Lines in the data below that contain the word "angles" are to be copied.

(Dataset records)
-- Opening Marker --

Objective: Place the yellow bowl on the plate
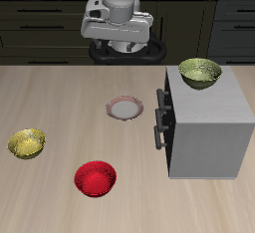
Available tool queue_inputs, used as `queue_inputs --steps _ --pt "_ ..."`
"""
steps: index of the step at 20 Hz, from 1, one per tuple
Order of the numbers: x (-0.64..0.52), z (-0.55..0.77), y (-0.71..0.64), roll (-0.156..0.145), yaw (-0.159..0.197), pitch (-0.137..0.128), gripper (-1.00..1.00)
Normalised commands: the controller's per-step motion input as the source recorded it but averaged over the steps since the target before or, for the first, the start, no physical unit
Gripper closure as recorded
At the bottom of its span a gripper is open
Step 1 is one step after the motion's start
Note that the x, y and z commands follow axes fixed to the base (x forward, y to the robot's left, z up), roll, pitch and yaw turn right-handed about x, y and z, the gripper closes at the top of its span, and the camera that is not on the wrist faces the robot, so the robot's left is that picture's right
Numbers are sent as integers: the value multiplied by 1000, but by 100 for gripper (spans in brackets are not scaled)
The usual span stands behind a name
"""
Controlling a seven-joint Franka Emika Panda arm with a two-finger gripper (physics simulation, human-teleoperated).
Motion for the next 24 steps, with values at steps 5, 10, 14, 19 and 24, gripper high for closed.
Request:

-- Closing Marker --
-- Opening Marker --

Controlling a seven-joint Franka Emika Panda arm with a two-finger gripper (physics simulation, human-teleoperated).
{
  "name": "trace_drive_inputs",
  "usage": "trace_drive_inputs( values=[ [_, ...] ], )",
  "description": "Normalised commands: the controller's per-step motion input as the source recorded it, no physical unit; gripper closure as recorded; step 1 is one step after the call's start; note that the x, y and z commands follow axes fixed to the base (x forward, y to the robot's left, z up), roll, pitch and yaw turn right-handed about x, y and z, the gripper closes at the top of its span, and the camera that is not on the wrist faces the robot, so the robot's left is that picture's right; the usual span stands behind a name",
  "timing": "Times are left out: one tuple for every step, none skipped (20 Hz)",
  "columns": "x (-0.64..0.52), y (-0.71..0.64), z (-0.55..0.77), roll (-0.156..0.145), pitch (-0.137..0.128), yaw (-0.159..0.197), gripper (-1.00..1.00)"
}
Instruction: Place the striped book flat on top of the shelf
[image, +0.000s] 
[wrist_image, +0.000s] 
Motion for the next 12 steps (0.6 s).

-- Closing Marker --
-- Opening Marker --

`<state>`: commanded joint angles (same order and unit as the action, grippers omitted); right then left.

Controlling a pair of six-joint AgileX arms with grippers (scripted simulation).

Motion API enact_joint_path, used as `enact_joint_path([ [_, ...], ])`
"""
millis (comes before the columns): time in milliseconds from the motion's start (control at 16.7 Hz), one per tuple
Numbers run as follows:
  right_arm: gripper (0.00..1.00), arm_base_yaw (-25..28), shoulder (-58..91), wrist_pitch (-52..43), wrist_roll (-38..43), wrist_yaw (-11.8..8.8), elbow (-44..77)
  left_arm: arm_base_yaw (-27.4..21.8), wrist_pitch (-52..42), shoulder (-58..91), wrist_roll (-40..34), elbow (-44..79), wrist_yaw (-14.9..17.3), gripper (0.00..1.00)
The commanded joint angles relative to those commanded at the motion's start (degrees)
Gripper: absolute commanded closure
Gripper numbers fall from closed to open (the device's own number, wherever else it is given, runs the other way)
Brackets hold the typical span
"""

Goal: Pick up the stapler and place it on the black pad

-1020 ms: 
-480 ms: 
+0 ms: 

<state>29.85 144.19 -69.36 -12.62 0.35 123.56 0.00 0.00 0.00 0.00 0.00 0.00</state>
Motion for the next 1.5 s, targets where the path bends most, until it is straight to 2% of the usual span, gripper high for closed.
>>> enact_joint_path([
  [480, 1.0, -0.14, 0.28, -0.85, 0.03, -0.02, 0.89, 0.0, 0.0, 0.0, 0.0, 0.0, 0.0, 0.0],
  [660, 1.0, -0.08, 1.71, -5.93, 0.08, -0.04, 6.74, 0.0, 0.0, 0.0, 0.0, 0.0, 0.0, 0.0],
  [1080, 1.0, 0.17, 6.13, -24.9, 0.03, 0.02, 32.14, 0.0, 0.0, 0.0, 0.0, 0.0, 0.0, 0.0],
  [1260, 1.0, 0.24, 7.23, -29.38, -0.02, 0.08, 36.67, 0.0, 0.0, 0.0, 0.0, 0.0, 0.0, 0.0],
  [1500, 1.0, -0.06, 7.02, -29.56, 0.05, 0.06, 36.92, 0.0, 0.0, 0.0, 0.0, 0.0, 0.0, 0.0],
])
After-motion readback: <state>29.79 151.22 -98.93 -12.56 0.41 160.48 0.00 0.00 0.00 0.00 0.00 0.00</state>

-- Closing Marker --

§ Response for this exercise
`<state>`: commanded joint angles (same order and unit as the action, grippers omitted); right then left.
The commanded joint angles relative to those commanded at the motion's start (degrees)

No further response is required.